_Your task_: Below is a listing; restate from it, character for character, the lines beginning at the line holding "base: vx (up" and ending at the line holding "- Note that", both included.

[[ Information given open ]]

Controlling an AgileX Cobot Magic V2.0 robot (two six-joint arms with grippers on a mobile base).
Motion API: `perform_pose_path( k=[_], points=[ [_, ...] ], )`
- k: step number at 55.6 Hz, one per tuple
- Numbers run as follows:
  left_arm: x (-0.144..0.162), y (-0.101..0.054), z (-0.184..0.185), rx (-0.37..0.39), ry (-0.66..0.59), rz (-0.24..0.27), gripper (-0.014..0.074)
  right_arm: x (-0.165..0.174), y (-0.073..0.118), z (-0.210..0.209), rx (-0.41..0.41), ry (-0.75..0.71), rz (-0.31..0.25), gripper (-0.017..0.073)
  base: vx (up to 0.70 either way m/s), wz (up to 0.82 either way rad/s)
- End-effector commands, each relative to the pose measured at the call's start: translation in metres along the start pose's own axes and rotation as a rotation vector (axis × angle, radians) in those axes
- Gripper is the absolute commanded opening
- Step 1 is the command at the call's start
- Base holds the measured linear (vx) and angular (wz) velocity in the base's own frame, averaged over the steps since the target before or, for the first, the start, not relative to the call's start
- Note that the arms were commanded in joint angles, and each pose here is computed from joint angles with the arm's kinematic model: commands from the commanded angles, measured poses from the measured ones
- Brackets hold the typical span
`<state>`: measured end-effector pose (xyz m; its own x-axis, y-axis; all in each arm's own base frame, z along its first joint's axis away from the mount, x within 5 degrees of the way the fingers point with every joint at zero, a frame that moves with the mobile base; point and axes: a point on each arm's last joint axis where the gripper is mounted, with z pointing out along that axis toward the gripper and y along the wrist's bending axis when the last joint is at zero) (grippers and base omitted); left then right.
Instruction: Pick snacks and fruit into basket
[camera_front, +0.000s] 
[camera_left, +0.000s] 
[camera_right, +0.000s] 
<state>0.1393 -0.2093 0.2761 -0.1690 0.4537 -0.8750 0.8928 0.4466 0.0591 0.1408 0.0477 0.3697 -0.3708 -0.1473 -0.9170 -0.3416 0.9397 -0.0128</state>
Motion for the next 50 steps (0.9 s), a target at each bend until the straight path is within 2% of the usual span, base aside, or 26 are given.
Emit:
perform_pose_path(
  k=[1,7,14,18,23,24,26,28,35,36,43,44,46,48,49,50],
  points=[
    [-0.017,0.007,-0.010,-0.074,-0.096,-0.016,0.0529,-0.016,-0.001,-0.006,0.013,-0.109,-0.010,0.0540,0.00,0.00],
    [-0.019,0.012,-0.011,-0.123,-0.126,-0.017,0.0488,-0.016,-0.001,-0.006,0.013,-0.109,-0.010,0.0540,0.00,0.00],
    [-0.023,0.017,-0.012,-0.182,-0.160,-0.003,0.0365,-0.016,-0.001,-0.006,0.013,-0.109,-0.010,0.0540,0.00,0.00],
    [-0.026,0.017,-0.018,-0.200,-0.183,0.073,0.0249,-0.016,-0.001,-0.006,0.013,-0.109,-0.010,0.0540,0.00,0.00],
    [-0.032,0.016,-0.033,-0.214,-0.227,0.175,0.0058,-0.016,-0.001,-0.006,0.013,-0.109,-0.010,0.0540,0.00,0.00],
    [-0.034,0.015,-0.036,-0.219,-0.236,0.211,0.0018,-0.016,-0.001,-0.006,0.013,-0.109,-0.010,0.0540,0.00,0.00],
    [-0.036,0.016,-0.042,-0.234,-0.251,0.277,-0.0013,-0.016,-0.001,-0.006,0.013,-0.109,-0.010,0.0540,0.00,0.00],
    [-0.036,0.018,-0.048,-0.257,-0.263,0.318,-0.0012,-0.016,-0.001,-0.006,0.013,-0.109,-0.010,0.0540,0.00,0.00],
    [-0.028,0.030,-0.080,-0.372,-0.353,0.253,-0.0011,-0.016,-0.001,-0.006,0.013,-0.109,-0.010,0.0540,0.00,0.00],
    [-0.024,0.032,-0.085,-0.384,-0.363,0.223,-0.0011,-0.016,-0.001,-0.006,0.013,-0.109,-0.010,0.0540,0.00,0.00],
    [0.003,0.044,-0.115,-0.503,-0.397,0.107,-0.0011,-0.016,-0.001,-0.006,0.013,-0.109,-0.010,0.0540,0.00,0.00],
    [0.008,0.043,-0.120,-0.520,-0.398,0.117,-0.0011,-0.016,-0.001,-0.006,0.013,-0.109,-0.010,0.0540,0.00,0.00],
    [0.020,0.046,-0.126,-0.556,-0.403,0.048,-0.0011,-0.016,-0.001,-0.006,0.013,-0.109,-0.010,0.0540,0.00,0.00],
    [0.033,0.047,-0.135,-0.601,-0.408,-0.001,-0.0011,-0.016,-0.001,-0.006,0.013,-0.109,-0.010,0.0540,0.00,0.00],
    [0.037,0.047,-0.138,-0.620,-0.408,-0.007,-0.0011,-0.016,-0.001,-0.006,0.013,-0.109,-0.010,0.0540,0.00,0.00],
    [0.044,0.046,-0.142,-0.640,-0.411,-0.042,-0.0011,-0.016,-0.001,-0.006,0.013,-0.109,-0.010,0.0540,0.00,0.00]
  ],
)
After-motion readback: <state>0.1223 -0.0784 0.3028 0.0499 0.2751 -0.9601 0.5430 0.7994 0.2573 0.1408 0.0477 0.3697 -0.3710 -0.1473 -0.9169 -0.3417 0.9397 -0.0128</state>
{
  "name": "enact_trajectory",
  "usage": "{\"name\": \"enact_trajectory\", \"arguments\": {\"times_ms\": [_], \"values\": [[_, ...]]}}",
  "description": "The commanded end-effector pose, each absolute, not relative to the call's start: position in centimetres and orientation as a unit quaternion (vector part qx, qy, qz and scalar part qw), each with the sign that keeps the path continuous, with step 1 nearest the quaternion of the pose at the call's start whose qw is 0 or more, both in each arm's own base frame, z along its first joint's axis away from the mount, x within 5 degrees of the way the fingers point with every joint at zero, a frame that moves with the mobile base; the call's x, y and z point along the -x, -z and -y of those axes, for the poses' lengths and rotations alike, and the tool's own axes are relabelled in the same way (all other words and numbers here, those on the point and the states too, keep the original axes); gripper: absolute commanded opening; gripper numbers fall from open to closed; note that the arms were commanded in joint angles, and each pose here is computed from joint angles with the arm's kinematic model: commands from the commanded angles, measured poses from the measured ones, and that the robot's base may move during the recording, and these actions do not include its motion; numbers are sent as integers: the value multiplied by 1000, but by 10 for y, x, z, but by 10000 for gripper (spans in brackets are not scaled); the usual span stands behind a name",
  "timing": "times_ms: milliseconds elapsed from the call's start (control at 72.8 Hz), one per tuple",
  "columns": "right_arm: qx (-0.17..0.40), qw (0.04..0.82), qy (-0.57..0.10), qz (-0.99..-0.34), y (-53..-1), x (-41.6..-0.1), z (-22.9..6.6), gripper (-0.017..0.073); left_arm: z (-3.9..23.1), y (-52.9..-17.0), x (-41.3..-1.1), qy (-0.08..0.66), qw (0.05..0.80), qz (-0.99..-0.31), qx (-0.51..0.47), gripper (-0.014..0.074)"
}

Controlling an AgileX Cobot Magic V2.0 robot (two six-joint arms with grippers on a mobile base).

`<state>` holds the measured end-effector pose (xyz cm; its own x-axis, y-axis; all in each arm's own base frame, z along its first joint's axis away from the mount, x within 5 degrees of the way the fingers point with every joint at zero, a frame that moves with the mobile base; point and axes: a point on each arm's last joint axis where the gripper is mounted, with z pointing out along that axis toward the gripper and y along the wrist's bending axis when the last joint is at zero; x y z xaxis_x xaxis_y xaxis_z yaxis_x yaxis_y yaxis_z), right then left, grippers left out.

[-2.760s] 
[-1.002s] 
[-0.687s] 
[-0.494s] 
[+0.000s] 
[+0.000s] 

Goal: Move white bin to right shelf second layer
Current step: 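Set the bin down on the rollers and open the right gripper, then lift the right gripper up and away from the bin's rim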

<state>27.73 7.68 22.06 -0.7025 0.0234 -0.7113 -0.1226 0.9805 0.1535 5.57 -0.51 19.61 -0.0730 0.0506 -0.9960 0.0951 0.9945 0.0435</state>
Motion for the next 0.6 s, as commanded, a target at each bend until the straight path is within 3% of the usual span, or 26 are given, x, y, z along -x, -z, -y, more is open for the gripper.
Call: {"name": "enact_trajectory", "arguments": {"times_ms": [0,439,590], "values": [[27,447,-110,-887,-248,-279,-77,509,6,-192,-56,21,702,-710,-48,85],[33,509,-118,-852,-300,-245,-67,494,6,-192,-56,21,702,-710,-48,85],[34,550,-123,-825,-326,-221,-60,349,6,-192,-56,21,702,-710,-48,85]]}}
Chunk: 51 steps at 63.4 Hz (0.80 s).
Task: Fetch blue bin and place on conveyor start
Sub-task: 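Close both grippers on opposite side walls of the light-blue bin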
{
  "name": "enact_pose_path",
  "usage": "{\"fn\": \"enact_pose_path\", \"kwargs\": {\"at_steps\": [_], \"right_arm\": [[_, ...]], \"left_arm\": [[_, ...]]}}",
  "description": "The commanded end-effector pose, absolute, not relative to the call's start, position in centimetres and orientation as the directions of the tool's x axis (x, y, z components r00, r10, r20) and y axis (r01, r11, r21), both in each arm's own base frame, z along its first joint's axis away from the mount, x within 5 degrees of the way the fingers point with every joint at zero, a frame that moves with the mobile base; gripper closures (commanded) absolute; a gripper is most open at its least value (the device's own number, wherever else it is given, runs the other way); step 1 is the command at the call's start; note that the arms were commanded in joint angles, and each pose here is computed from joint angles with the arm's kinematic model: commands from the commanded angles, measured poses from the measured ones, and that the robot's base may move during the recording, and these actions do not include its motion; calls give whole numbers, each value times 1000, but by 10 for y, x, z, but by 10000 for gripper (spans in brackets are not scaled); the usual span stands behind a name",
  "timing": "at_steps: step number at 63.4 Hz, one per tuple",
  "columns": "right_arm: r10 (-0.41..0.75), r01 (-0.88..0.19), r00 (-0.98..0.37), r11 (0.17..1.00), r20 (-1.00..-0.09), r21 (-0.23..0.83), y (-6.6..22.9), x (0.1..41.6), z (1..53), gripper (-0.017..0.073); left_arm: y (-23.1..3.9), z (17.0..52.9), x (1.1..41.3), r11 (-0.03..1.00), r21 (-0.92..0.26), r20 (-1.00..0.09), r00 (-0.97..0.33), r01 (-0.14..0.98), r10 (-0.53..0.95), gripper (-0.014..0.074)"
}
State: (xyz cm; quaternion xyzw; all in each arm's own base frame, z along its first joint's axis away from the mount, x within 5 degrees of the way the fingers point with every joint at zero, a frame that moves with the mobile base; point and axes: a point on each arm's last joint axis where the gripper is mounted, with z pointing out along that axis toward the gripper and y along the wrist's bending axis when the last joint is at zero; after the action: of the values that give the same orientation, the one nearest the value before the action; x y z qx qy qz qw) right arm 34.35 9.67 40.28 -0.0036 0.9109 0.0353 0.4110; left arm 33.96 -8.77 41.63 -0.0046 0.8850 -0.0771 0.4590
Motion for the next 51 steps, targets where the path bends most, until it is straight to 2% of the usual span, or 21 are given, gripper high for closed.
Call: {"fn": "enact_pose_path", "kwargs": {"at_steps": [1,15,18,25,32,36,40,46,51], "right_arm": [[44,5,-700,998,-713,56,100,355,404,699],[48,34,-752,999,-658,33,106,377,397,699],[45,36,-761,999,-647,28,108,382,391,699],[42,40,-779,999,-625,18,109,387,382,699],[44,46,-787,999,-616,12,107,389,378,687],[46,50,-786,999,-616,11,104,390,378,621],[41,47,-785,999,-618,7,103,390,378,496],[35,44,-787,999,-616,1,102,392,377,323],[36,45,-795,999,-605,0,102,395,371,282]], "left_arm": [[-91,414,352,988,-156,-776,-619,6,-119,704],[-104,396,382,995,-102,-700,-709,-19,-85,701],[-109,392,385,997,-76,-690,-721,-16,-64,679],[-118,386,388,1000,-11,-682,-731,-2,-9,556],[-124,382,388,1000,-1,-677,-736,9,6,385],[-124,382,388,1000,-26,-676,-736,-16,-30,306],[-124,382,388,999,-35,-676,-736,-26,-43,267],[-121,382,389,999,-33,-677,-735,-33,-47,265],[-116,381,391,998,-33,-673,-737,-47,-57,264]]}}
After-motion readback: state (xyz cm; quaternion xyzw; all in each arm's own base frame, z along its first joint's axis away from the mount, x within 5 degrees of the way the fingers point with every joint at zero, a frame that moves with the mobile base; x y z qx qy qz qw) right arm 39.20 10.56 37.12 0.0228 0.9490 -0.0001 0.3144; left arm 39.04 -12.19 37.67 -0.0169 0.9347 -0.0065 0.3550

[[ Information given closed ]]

_Exercise output_:
  base: vx (up to 0.70 either way m/s), wz (up to 0.82 either way rad/s)
- End-effector commands, each relative to the pose measured at the call's start: translation in metres along the start pose's own axes and rotation as a rotation vector (axis × angle, radians) in those axes
- Gripper is the absolute commanded opening
- Step 1 is the command at the call's start
- Base holds the measured linear (vx) and angular (wz) velocity in the base's own frame, averaged over the steps since the target before or, for the first, the start, not relative to the call's start
- Note that the arms were commanded in joint angles, and each pose here is computed from joint angles with the arm's kinematic model: commands from the commanded angles, measured poses from the measured ones

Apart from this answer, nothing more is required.